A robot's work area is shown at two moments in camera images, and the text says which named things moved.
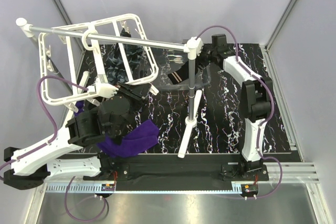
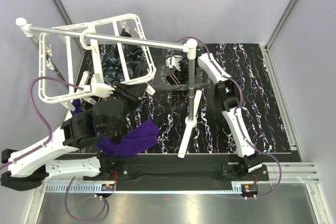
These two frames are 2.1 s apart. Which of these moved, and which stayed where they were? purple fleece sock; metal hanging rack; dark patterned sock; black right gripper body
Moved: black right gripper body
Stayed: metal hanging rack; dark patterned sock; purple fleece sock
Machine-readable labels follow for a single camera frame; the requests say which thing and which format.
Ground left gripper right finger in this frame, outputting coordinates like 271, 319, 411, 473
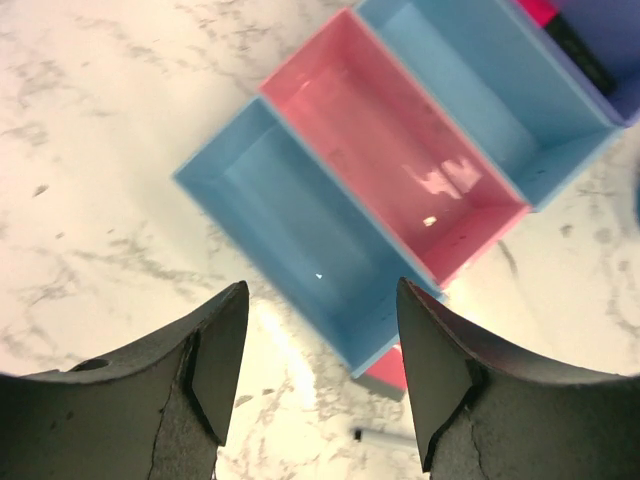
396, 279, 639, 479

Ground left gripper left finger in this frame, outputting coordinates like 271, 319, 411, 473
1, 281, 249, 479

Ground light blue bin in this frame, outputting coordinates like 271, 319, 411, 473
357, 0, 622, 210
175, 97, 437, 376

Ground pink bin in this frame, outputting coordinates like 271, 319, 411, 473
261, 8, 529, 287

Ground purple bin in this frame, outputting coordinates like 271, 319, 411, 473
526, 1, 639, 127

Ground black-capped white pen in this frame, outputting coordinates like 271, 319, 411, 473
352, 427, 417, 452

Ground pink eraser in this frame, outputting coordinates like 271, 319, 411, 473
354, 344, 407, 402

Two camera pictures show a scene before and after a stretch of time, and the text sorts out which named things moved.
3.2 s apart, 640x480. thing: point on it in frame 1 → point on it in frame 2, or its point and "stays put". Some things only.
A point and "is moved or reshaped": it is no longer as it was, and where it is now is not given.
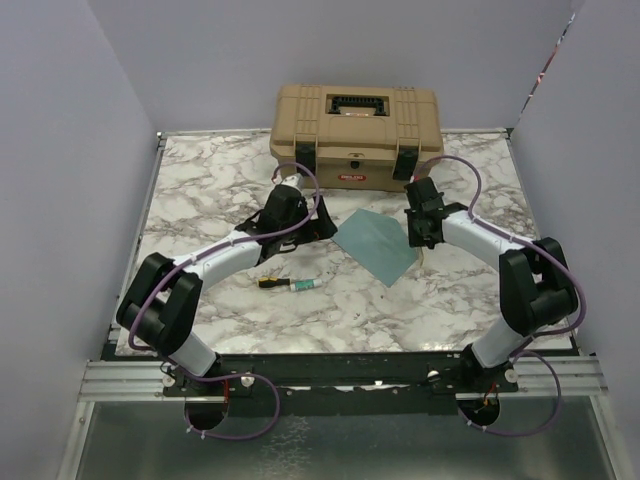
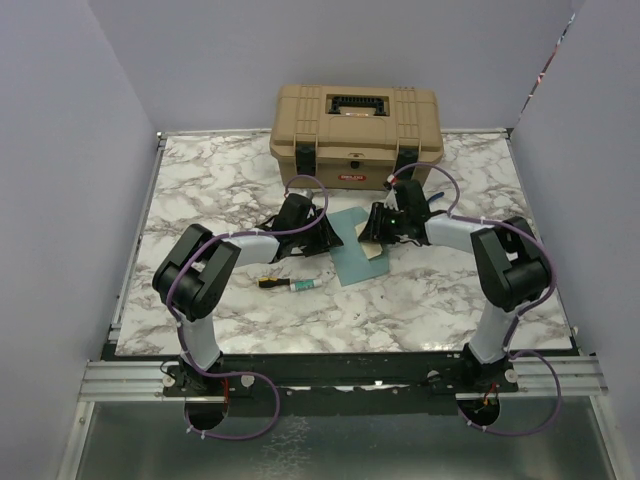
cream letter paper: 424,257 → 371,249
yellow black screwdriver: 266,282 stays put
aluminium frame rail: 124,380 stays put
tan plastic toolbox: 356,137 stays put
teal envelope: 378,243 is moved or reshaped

------------------------------

§ EXERCISE REQUIREMENTS: Could you repeat the listing above exactly, omitting its pictures?

§ TASK SOLUTION:
A robot's work area is shown at two moments in camera images, and the text says which named things moved.
These two frames are 2.1 s apart. Which of these moved, and which stayed where they were? purple fleece sock; metal hanging rack; dark patterned sock; black right gripper body
Moved: black right gripper body
Stayed: metal hanging rack; dark patterned sock; purple fleece sock
Machine-readable labels follow for a single camera frame; the requests say which thing and which format.
Ground left gripper right finger in this frame, outputting coordinates like 271, 319, 411, 473
396, 279, 639, 479

Ground left gripper left finger in this frame, outputting coordinates like 271, 319, 411, 473
1, 281, 249, 479

Ground light blue bin in this frame, outputting coordinates like 271, 319, 411, 473
357, 0, 622, 210
175, 97, 437, 376

Ground pink bin in this frame, outputting coordinates like 271, 319, 411, 473
261, 8, 529, 287

Ground purple bin in this frame, outputting coordinates like 271, 319, 411, 473
526, 1, 639, 127

Ground black-capped white pen in this frame, outputting coordinates like 271, 319, 411, 473
352, 427, 417, 452

Ground pink eraser in this frame, outputting coordinates like 271, 319, 411, 473
354, 344, 407, 402

Two camera pictures show a scene before and after a stretch of time, and the text sorts out which named things moved.
3.2 s apart, 640x480. thing: point on it in frame 1 → point on it in frame 2, or its point and "stays put". Some things only.
A point and "is moved or reshaped": it is no longer as it was, and where it is now is not given.
cream letter paper: 424,257 → 371,249
yellow black screwdriver: 266,282 stays put
aluminium frame rail: 124,380 stays put
tan plastic toolbox: 356,137 stays put
teal envelope: 378,243 is moved or reshaped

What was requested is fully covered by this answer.